Dans les villes, les campagnes, les services publics, chacun voit pourtant une autre réalité : pression constante sur le logement, sur l’école, sur la sécurité, sur l’hôpital, sur la cohésion sociale elle-même.

Ce décalage entre le discours officiel et l’expérience quotidienne constitue désormais une fracture politique majeure.


Une politique qui n’a jamais existé

Depuis des décennies, le sujet est traité comme une gêne passagère qu’il suffirait de contourner. On annonce des plans, on crée des commissions, on publie des rapports, on multiplie les déclarations solennelles. Puis tout continue.

Aucune ligne durable. Aucune stratégie lisible. Aucun objectif chiffré sérieux. Aucun contrôle cohérent.

L’immigration n’a pas été pilotée : elle a été subie, tolérée, parfois encouragée, toujours niée dans ses conséquences.

L’illusion de l’intégration automatique

Le mot revient sans cesse dans les discours : intégration. Comme si la simple présence sur le territoire suffisait à produire mécaniquement une adhésion aux règles communes, à la culture, aux mœurs, à l’autorité de l’État.

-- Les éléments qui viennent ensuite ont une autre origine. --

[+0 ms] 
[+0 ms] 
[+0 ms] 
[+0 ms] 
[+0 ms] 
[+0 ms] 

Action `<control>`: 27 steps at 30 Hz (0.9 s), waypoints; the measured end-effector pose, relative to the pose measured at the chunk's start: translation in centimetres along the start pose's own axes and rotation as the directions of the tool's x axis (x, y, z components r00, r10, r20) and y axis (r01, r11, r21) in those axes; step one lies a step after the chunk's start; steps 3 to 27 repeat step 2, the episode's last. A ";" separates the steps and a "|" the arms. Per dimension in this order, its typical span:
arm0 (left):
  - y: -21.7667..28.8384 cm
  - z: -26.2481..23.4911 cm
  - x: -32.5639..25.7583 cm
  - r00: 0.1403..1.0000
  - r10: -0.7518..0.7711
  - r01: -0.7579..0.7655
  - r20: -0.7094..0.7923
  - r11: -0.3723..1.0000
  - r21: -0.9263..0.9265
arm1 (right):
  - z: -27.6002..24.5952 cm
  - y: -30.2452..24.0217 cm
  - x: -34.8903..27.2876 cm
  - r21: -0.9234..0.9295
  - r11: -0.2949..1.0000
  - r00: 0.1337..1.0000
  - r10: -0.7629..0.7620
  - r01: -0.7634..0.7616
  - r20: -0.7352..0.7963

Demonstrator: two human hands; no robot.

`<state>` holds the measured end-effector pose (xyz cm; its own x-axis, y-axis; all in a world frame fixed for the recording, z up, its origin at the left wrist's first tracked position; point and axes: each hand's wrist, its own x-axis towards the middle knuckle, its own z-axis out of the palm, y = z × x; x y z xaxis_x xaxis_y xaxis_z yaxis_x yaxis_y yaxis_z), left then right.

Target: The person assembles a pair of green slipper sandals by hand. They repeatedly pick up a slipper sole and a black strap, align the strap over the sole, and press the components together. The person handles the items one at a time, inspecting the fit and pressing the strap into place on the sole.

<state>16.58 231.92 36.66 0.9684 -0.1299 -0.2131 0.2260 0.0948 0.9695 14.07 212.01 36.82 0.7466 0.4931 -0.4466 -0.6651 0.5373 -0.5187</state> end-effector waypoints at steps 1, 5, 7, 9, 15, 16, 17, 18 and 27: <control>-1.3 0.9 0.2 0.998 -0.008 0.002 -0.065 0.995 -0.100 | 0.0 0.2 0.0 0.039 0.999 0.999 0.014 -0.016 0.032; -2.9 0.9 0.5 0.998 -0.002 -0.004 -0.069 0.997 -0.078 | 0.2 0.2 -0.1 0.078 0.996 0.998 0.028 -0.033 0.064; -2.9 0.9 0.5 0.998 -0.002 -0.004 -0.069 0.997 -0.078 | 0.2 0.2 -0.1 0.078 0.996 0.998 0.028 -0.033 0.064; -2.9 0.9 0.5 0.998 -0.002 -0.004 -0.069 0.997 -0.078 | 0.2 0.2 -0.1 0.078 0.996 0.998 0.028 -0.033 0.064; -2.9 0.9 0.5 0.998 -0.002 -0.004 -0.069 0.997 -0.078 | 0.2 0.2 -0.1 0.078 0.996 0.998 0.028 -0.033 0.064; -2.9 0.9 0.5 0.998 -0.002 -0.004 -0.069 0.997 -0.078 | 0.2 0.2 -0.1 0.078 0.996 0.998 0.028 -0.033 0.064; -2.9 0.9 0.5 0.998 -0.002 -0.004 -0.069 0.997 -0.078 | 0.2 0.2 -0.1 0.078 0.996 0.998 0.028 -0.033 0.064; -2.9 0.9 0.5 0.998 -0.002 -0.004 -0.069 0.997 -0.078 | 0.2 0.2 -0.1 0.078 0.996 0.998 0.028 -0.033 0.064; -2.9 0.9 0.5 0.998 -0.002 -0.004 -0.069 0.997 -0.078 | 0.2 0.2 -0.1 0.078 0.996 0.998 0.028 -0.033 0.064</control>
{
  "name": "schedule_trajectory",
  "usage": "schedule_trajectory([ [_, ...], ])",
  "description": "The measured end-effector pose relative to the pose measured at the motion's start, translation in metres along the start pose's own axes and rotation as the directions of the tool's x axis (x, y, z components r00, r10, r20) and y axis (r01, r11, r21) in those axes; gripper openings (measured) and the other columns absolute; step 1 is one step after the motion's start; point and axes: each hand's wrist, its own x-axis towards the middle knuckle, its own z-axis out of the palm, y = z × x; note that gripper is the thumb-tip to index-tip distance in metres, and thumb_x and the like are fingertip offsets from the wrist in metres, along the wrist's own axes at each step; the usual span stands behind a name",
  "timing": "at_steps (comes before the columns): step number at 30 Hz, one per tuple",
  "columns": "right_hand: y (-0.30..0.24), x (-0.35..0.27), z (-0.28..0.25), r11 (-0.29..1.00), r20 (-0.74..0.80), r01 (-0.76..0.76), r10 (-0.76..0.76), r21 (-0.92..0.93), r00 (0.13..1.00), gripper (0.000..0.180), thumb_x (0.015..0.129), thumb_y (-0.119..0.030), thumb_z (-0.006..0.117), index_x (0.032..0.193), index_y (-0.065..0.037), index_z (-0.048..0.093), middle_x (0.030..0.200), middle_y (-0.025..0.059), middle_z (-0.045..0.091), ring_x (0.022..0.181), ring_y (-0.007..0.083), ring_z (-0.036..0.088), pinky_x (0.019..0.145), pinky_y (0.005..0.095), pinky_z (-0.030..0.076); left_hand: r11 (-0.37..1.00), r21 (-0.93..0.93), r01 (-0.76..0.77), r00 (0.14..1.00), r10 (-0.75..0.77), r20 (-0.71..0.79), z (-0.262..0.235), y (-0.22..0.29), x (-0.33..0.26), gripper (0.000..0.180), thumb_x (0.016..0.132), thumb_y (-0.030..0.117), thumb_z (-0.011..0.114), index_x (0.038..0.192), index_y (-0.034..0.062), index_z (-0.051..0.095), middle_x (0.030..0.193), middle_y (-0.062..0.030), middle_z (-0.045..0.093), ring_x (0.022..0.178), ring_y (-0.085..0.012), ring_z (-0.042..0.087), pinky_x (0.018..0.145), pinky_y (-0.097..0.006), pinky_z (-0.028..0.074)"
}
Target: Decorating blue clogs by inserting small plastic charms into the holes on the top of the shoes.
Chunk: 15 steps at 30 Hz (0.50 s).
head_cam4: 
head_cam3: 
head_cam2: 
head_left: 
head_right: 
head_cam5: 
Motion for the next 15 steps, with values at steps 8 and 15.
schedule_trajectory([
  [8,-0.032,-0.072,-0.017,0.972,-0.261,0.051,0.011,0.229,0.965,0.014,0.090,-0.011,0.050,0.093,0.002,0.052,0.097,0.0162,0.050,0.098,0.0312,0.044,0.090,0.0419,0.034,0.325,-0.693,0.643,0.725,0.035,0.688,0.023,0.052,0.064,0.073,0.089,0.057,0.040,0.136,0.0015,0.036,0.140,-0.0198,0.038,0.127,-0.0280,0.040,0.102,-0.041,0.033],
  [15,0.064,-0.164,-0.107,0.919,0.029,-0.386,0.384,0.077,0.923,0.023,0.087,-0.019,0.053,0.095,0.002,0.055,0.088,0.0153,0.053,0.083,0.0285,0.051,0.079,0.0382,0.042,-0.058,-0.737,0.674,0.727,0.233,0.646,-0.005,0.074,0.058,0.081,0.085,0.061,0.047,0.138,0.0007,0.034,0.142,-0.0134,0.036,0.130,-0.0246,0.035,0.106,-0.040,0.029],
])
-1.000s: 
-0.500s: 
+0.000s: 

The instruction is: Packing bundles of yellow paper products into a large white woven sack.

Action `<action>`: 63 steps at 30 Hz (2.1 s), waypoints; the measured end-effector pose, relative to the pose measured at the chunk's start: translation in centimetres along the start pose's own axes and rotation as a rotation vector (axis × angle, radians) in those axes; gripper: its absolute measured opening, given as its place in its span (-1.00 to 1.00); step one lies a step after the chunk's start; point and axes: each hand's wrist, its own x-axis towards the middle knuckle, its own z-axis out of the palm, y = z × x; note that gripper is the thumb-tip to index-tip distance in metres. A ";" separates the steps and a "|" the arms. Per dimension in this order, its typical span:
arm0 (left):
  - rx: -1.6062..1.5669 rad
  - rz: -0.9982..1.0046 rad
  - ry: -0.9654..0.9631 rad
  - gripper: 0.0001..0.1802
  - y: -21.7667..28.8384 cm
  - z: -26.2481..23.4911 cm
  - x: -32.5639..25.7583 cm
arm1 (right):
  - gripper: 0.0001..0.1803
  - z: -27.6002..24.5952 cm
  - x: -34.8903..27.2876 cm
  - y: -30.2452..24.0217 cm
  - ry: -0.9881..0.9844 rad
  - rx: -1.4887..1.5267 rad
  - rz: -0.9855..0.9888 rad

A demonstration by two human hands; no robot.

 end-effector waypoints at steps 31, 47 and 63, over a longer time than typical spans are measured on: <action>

Or intégrer suppose des structures solides, une école exigeante, une politique du logement rigoureuse, un marché du travail dynamique, une autorité respectée. Rien de tout cela n’est aujourd’hui à la hauteur des flux observés.

On promet une société harmonieuse tout en organisant matériellement les conditions de la séparation.

Les chiffres qu’on ne commente jamais

Chaque année, des centaines de milliers de titres de séjour supplémentaires. Des régularisations continues. Des déboutés du droit d’asile qui restent sur le territoire. Des filières clandestines parfaitement structurées.

Dans le même temps, des communes asphyxiées, des policiers débordés, des magistrats saturés, des enseignants impuissants.

Le système tient par inertie administrative, non par volonté politique.

La comédie des lois symboliques

Régulièrement, un texte est présenté comme un tournant historique. Quelques semaines de débats. Des compromis bancals. Des postures indignées. Puis une censure partielle, un détricotage juridique, un retour à la situation antérieure.

On légifère pour donner l’impression d’agir, pas pour changer réellement le cours des choses.

La souveraineté est devenue un mot abstrait, vidé de sa substance concrète.

Le peuple ne croit plus aux explications officielles

Ce n’est pas l’extrémisme qui progresse, c’est la lucidité. Quand les citoyens constatent que ce qu’on leur raconte ne correspond plus à ce qu’ils vivent, la confiance disparaît.

Ils entendent parler de valeurs universelles, mais voient leurs quartiers se fragmenter.
Ils entendent parler de contrôle, mais constatent l’impuissance.
Ils entendent parler d’humanité, mais vivent l’insécurité quotidienne.

Cette dissonance alimente la colère, la résignation ou le repli.

Le cœur du problème n’est pas aux frontières

Les responsables aiment invoquer l’Europe, les conflits lointains, la mondialisation, les trafiquants. Tout sauf eux-mêmes.

Pourtant, les décisions se prennent à Paris. Dans les ministères. Dans les cabinets. Dans les hautes administrations. Là où vivent rarement ceux qui subissent directement les effets des politiques menées.

La crise migratoire française n’est pas importée : elle est administrée.

La France ne manque pas de moyens, elle manque de dirigeants prêts à préférer l’intérêt du pays à leur tranquillité personnelle.